My experiences deploying a Hugo website to Kubernetes using RKE2 and Rancher

Table of Contents

  1. Preface
  2. Tools of the Trade
  3. Architectural Design

Introduction


After spending a year working on SUSE’s Rancher Support Team, I’ve decided to start sharing what I’ve learned with a broader audience. The explanations and components in this series of articles are oriented toward those of an intermediate skill level. The design approach allows anyone with a background in tech to get their feet wet with Cloud-Native technologies. All source code created for this project will be held in the Cloud Supremacy Project on Github.


Tools of the Trade


I’ll leverage Terraform and Terragrunt throughout this project, wherever practical. This way, all referenced resources will be clearly defined as code and adaptable to various use cases. The choice to make Hugo my deployment target was based on my familiarity with the Static-Site Generator and the framework’s nature of generating user-facing websites. This decision will make this series even more adaptable to other web app-oriented use cases. Google Cloud Platform is my defacto cloud hosting provider; thus, my Terraform will specifically target this provider’s modules. Google Cloud Platform also offers a $300 credit to new users for anyone looking to get their feet wet in this technology at no initial cost.
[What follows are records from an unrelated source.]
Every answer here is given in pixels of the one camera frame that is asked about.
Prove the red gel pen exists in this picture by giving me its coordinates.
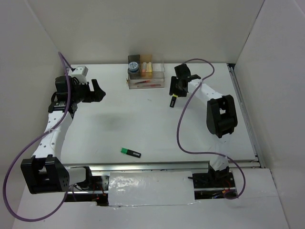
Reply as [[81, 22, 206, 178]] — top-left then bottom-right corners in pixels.
[[137, 83, 163, 89]]

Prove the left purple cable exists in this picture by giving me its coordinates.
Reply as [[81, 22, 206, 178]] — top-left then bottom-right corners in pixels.
[[2, 51, 77, 221]]

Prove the clear red pen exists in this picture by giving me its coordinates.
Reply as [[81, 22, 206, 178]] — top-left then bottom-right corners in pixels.
[[134, 80, 151, 85]]

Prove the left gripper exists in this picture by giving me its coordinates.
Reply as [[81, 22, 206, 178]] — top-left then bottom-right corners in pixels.
[[71, 79, 106, 104]]

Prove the orange grey highlighter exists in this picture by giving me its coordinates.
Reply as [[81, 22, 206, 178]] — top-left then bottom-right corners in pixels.
[[142, 62, 147, 73]]

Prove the aluminium frame rail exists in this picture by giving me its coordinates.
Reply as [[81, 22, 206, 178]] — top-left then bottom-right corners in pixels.
[[59, 63, 266, 174]]

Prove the purple cable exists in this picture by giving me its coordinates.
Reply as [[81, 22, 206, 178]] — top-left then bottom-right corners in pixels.
[[2, 51, 77, 221], [176, 57, 246, 199]]

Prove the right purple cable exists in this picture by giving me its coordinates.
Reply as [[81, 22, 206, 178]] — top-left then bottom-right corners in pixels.
[[176, 57, 246, 199]]

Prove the green black highlighter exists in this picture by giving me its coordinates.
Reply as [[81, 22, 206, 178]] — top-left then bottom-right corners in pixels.
[[121, 148, 141, 158]]

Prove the clear plastic organizer tray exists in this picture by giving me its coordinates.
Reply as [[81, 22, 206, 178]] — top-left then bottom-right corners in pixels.
[[126, 53, 165, 89]]

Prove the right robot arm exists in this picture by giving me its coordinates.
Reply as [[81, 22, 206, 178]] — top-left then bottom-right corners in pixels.
[[169, 63, 238, 187]]

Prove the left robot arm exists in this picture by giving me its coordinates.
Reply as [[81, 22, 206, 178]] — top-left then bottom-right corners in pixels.
[[20, 76, 106, 194]]

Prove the tan compartment box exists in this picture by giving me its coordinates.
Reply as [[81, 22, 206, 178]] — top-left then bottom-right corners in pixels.
[[140, 54, 153, 79]]

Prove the dark grey compartment box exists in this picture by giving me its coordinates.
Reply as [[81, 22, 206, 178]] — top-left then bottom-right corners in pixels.
[[128, 55, 141, 80]]

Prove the white cover panel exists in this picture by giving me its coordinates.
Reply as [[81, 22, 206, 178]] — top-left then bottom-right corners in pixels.
[[108, 171, 195, 207]]

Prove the blue tape roll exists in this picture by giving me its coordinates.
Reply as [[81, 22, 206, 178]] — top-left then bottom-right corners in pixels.
[[128, 61, 140, 74]]

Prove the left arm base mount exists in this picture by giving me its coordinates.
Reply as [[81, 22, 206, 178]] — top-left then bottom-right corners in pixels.
[[66, 166, 109, 207]]

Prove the yellow black highlighter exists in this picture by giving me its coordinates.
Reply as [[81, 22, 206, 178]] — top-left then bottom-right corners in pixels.
[[170, 94, 178, 108]]

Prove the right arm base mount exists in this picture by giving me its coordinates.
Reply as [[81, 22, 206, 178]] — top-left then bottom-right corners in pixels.
[[188, 166, 237, 200]]
While using Rancher is not explicitly necessary for this project, it provides several robust monitoring and Continuous Delivery utilities that makes further management of deployments much more accessible to the everyday user. Lastly, I chose rke2 as the flavor of Kubernetes for its ease of use, security-conscious default settings, and quality-of-life features it offers over other Kubernetes distributions.


Architectural Design


Architecture Diagram

Architecture Diagram

The diagram above visually describes the infrastructure’s design. The rke2 cluster hosting the Rancher Management Server will only have one node for simplicity. Still, we will provision a Jumpbox host to access the Rancher WebUI to avoid exposing the cluster hosting Rancher to the internet. Firewall rules will also be in place to control network access between all hosts and the internet.